Support Questions

Find answers, ask questions, and share your expertise

check hive failed when using Ambari installation tool: port is not listening

avatar
Contributor

Hi,

I'm trying to install Hive on a remote serve using Ambari installation tool. I'm using Ambari 2.2 and installed HDP 2.3.0 with the following components:

  • kafka
  • hive
  • hadoop
  • ambari metrics
  • trez
  • zookeeper
  • hbase

I got the following error with check Hive:

stderr: /var/lib/ambari-agent/data/errors-64.txt
Traceback (most recent call last):
  File "/var/lib/ambari-agent/cache/common-services/HIVE/0.12.0.2.0/package/scripts/service_check.py", line 106, in <module>
    HiveServiceCheck().execute()
  File "/usr/lib/python2.6/site-packages/resource_management/libraries/script/script.py", line 219, in execute
    method(env)
  File "/var/lib/ambari-agent/cache/common-services/HIVE/0.12.0.2.0/package/scripts/service_check.py", line 97, in service_check
    (params.hostname, params.hive_server_port, elapsed_time))
resource_management.core.exceptions.Fail: Connection to Hive server spark01.nor1solutions.com on port 10000 failed after 295 seconds										stderr:   /var/lib/ambari-agent/data/errors-64.txt





All ports on the remote server are open. When I use 

netstat -tupln | grep -i listen | grep -i 10000

There was no process listening on that port. I've retried the installation and the same error happened again. 
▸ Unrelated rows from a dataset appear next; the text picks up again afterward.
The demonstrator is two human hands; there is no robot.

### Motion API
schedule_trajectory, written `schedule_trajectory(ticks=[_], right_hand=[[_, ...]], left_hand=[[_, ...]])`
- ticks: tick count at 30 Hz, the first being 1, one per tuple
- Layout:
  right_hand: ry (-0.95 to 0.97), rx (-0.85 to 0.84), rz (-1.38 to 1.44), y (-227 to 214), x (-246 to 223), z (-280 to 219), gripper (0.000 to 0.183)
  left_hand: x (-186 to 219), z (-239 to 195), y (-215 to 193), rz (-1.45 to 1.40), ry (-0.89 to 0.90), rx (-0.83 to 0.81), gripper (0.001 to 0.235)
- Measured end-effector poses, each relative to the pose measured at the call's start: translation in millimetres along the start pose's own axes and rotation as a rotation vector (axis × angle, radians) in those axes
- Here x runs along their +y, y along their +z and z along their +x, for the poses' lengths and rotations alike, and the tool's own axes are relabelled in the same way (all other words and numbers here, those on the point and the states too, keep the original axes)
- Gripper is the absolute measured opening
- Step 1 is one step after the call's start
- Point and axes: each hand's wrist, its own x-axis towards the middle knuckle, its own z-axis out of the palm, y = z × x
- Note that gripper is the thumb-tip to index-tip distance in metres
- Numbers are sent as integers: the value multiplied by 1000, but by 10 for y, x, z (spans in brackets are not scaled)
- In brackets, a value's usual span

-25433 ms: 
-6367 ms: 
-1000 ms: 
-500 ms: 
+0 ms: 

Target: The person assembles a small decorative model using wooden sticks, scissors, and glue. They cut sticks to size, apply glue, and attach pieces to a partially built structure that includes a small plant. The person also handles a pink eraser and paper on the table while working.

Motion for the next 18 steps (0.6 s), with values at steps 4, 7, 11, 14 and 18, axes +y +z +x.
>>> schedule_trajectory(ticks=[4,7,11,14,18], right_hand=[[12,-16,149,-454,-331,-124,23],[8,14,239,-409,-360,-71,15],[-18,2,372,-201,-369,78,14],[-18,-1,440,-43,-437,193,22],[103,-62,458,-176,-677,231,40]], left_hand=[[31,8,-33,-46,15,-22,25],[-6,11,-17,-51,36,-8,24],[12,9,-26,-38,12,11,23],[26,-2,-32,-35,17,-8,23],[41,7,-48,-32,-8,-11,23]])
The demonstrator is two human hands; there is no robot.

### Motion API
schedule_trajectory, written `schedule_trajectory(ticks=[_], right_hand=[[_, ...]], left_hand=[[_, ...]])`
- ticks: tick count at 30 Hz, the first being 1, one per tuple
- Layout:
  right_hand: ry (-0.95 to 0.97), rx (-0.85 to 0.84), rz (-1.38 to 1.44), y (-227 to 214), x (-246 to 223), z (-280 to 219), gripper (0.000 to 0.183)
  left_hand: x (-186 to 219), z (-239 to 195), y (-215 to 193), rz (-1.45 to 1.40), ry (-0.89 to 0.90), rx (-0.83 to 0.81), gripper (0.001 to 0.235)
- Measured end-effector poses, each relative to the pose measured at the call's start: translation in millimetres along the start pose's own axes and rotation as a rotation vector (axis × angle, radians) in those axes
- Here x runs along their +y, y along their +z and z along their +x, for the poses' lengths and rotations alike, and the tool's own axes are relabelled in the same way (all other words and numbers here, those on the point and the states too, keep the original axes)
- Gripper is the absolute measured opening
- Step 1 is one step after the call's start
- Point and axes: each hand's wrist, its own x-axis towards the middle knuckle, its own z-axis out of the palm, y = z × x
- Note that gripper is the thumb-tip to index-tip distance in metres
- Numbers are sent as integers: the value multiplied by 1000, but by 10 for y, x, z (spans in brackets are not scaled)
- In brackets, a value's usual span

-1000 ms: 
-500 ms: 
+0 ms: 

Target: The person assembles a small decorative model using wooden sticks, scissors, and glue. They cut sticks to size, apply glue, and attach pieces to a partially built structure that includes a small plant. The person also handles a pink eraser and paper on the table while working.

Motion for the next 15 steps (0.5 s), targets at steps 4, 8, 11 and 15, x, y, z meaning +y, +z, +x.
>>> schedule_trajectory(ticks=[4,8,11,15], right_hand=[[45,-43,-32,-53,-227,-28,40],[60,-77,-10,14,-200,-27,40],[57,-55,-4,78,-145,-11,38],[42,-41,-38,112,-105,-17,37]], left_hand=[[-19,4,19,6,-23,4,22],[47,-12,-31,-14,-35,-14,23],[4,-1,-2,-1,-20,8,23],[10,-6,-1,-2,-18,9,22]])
Can anyone help on how to fix it?

Thanks,
1 ACCEPTED SOLUTION

avatar
Master Mentor

@Jade Liu can you run tracert to spark01 server, if its an option also disable firewall and try again. It's hard to tell but you may be denying that server.

View solution in original post

10 REPLIES 10

avatar

Try just, netstat -tupln | grep -i 10000

Any firewall rules?

avatar
Contributor

Thanks for your reply!

netstat -tupln | grep -i 10000

did not get any result.

To check firewall settings:

run iptables -L, get the following result:

Chain INPUT (policy ACCEPT)

target prot opt source destination

ACCEPT all -- anywhere anywhere

DROP icmp -- anywhere anywhere icmp timestamp-request

DROP icmp -- anywhere anywhere icmp timestamp-reply

DROP icmp -- anywhere anywhere icmp address-mask-request

ACCEPT icmp -- anywhere anywhere icmp any

ACCEPT all -- anywhere anywhere state RELATED,ESTABLISHED

ACCEPT all -- anywhere anywhere

ACCEPT tcp -- 10.40.19.4 anywhere tcp dpt:5666

ACCEPT tcp -- dbbkup02.nor1solutions.com anywhere tcp dpt:5666

ACCEPT tcp -- 32.c2.9bc0.ip4.static.sl-reverse.com anywhere tcp dpt:5666

ACCEPT tcp -- nagios-dev.nor1sc.net anywhere tcp dpt:5666

ACCEPT udp -- 10.40.19.4 anywhere udp dpt:snmp

ACCEPT udp -- dbbkup02.nor1solutions.com anywhere udp dpt:snmp

ACCEPT udp -- 32.c2.9bc0.ip4.static.sl-reverse.com anywhere udp dpt:snmp

ACCEPT tcp -- 10.0.0.0/8 anywhere state NEW tcp dpt:ssh

ACCEPT tcp -- 209.119.28.98 anywhere state NEW tcp dpt:ssh

DROP all -- anywhere anywhere

I'm using centos6.7.

avatar
Master Mentor

@Jade Liu can you run tracert to spark01 server, if its an option also disable firewall and try again. It's hard to tell but you may be denying that server.

avatar
Master Mentor

is fw down on both nodes?

avatar
Contributor

Thanks for replying! Here is the content inside /var/lib/ambari-agent/data/errors-64.txt:

Traceback (most recent call last):

File "/var/lib/ambari-agent/cache/common-services/HIVE/0.12.0.2.0/package/scripts/service_check.py", line 106, in <module>

HiveServiceCheck().execute()

File "/usr/lib/python2.6/site-packages/resource_management/libraries/script/script.py", line 219, in execute

method(env)

File "/var/lib/ambari-agent/cache/common-services/HIVE/0.12.0.2.0/package/scripts/service_check.py", line 97, in service_check

(params.hostname, params.hive_server_port, elapsed_time))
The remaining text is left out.